A Cost-Effective 2-Channel OTDM System Implemented With Sinusoidally Modulated Light Source

Abstract

We propose to implement a 2-channel optical-time-division-multiplexed (OTDM) system for short-reach optical interconnects by using a sinusoidally modulated light source instead of a complicated mode-locked laser as an input pulse source. In this system, the OTDM signal is obtained by bit-interleaving two optical return-to-zero (RZ) signals generated by using the sinusoidally modulated light. We operate these RZ signals in the orthogonal in-phase and quadrature domains to avoid the unwanted beat components. After the transmission, the OTDM signal is detected by using single photodetector, and then processed by a 2 x 2 multiple-input multiple-output equalizer.
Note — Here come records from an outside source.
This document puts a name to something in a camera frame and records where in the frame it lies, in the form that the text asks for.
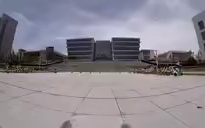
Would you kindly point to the wide stone stairs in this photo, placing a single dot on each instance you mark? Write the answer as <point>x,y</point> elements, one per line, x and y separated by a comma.
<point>96,66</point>

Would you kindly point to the wide grey terraced building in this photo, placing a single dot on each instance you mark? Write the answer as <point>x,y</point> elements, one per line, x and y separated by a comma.
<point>103,49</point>

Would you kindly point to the pale concrete slab pavement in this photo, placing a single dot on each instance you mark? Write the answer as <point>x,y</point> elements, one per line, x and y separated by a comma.
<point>100,96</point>

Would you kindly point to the low building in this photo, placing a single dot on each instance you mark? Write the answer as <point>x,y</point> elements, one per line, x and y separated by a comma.
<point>175,55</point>
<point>40,54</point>

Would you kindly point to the robot's own part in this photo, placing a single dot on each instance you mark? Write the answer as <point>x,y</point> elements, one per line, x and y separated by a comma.
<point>125,126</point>
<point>66,124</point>

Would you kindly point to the dark tall building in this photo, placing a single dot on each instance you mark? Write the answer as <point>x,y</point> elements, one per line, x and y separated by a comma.
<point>2,35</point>

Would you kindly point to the white building with dark windows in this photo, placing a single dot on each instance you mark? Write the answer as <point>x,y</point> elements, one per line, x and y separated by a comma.
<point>204,35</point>

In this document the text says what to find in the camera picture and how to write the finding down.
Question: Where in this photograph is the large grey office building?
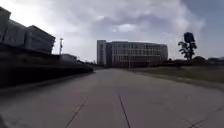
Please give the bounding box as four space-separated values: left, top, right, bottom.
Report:
96 39 169 69

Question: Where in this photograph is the grass field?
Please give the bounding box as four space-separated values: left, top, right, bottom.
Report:
128 65 224 84

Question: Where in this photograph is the dark building with terraces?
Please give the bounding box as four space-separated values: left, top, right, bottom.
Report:
0 6 57 55

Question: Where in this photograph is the tall dark tree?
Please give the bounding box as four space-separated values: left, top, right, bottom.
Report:
177 31 198 61

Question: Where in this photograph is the pole with lamps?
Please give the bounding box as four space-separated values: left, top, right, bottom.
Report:
59 37 64 56

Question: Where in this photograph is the dark row of bushes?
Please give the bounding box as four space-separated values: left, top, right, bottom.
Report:
166 55 224 67

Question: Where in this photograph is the grey concrete road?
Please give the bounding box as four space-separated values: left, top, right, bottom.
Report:
0 68 224 128

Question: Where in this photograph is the small low building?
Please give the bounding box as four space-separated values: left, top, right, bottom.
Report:
59 53 78 64

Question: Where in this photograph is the dark low wall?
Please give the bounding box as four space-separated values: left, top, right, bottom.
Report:
0 44 95 89

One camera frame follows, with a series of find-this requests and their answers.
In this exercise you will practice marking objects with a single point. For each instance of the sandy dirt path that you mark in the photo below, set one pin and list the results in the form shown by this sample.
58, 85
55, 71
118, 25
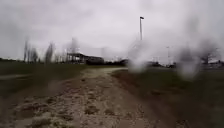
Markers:
100, 100

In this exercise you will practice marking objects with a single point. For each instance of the row of bare trees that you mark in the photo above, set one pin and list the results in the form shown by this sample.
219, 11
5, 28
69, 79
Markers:
36, 53

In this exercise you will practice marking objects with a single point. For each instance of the grass field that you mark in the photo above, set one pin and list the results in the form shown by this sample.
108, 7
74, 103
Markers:
36, 75

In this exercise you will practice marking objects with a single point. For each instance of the bare tree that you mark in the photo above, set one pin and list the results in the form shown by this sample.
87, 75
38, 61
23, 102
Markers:
206, 53

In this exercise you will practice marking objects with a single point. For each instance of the dark low building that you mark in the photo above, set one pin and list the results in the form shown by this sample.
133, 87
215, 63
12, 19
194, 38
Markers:
83, 59

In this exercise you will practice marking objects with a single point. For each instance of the grass verge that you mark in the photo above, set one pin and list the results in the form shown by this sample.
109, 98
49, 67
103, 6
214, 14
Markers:
180, 96

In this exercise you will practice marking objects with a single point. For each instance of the tall grey lamp post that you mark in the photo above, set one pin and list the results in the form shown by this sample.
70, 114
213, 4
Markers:
141, 28

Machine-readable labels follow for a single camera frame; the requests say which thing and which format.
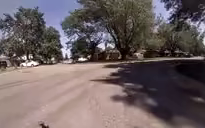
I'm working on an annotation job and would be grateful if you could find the brownish grey asphalt road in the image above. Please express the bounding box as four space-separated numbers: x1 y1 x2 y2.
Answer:
0 56 205 128

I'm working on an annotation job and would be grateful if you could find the white car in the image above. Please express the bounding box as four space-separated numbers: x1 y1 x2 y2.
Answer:
19 60 41 68

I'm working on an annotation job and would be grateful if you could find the large spreading tree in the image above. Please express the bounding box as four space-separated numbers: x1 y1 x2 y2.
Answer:
61 0 158 61

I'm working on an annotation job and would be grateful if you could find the brown house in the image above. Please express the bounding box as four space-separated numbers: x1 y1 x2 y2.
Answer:
89 48 124 62

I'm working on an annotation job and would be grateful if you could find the shaded grass verge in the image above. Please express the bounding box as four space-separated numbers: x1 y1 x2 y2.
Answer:
174 59 205 88

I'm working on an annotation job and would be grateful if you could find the broad green tree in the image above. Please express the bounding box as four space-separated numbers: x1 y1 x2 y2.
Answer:
0 5 64 64

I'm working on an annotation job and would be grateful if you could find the white vehicle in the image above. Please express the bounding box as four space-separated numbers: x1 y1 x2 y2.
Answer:
76 56 88 63

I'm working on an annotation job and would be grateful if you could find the row of trees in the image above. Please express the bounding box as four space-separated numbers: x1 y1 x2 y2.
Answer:
151 0 205 58

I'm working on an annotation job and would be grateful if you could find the robot's own part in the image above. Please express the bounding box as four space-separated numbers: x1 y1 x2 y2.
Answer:
38 121 50 128

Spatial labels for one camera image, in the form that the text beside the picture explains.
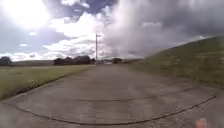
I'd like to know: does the grey concrete slab road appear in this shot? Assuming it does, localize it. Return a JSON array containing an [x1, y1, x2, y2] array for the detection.
[[0, 63, 224, 128]]

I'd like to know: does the flat grass field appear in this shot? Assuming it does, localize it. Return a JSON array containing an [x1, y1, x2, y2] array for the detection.
[[0, 63, 97, 102]]

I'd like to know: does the dark clump of trees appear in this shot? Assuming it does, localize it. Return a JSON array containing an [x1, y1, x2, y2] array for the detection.
[[0, 56, 13, 67]]

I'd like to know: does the dark row of trees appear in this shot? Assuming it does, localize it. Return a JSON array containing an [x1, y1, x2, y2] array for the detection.
[[53, 54, 97, 66]]

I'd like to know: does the tall thin pole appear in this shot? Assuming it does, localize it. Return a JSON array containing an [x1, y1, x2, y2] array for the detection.
[[94, 33, 102, 65]]

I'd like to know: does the dark bush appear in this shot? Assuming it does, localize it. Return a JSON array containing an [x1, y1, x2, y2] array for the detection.
[[111, 57, 124, 65]]

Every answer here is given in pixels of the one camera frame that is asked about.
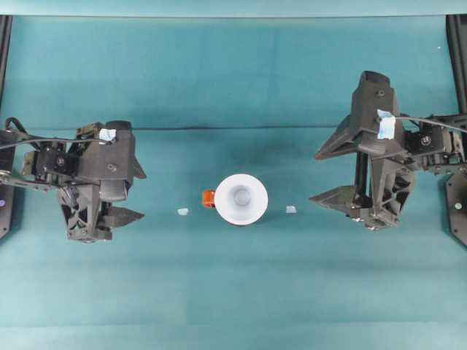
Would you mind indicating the blue-green table cloth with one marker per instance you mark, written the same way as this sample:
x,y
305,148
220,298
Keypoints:
x,y
233,291

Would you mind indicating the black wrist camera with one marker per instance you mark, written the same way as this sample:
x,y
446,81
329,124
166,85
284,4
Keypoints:
x,y
379,105
111,160

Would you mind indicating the small white scrap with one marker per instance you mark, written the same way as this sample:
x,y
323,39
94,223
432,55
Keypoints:
x,y
290,209
183,211

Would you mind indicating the black side rail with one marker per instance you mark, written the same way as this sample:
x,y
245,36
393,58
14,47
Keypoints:
x,y
460,47
3,47

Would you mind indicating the white paper cup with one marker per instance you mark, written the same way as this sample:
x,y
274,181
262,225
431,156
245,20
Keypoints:
x,y
226,197

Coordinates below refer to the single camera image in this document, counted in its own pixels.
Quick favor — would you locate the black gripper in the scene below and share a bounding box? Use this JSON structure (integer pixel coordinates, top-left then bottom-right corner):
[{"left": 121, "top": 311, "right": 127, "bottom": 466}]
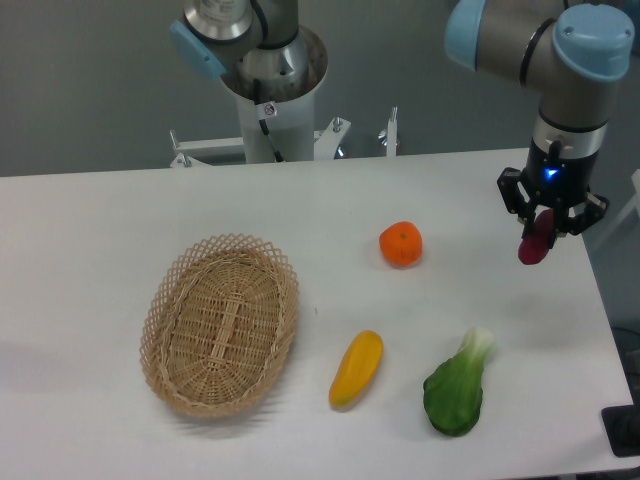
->
[{"left": 497, "top": 141, "right": 610, "bottom": 249}]

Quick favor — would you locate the oval wicker basket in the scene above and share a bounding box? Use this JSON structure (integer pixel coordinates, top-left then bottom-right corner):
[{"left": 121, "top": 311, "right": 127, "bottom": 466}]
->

For a demonstration, we generate 150-Gb/s OTDM signal operating in the 8-level pulse-amplitude modulated (PAM-8) format by using commercial LiNbO3 Mach-Zehnder modulators and transmit this OTDM signal over 1.9 km of the standard single-mode fiber (SSMF). In addition, we fabricate the proposed OTDM transmitter in an integrated silicon-photonics chip and use it to demonstrate the transmission of the 64-Gb/s OTDM PAM-4 signal over 2.2 km of SSMF.